## [What is being asked]
Write out all the material verbatim, line by line.

Segment Start: Data shown

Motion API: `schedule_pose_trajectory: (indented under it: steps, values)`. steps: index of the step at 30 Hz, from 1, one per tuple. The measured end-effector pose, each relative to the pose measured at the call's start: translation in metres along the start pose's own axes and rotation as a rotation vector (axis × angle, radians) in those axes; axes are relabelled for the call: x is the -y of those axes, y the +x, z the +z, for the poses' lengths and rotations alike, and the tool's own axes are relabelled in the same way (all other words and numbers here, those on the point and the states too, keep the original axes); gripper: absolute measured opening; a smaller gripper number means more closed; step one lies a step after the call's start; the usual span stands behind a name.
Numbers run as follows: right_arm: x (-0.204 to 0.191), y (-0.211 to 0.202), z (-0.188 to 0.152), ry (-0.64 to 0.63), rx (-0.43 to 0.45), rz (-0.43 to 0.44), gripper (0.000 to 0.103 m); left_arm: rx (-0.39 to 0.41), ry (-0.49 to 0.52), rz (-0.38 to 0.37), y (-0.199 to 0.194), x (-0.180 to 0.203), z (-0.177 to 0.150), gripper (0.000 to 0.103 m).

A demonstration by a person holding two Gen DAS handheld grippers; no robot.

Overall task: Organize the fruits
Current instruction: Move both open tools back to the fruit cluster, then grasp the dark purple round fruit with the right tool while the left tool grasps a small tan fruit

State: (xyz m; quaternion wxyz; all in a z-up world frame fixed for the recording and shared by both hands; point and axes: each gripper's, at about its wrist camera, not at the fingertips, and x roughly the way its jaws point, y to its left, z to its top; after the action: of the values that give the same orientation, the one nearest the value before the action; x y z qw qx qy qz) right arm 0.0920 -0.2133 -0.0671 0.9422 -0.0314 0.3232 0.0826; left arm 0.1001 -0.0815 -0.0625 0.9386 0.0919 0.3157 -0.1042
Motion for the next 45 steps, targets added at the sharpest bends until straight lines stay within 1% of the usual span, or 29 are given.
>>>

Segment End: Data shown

## [Task result]
Motion API: `schedule_pose_trajectory: (indented under it: steps, values)`. steps: index of the step at 30 Hz, from 1, one per tuple. The measured end-effector pose, each relative to the pose measured at the call's start: translation in metres along the start pose's own axes and rotation as a rotation vector (axis × angle, radians) in those axes; axes are relabelled for the call: x is the -y of those axes, y the +x, z the +z, for the poses' lengths and rotations alike, and the tool's own axes are relabelled in the same way (all other words and numbers here, those on the point and the states too, keep the original axes); gripper: absolute measured opening; a smaller gripper number means more closed; step one lies a step after the call's start; the usual span stands behind a name.
Numbers run as follows: right_arm: x (-0.204 to 0.191), y (-0.211 to 0.202), z (-0.188 to 0.152), ry (-0.64 to 0.63), rx (-0.43 to 0.45), rz (-0.43 to 0.44), gripper (0.000 to 0.103 m); left_arm: rx (-0.39 to 0.41), ry (-0.49 to 0.52), rz (-0.38 to 0.37), y (-0.199 to 0.194), x (-0.180 to 0.203), z (-0.177 to 0.150), gripper (0.000 to 0.103 m).

A demonstration by a person holding two Gen DAS handheld grippers; no robot.

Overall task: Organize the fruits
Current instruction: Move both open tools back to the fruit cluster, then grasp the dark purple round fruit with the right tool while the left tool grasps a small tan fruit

State: (xyz m; quaternion wxyz; all in a z-up world frame fixed for the recording and shared by both hands; point and axes: each gripper's, at about its wrist camera, not at the fingertips, and x roughly the way its jaws point, y to its left, z to its top; after the action: of the values that give the same orientation, the one nearest the value before the action; x y z qw qx qy qz) right arm 0.0920 -0.2133 -0.0671 0.9422 -0.0314 0.3232 0.0826; left arm 0.1001 -0.0815 -0.0625 0.9386 0.0919 0.3157 -0.1042
Motion for the next 45 steps, targets added at the sharpest bends until straight lines stay within 1% of the usual span, or 29 are given.
>>>

With this, the answer is finished.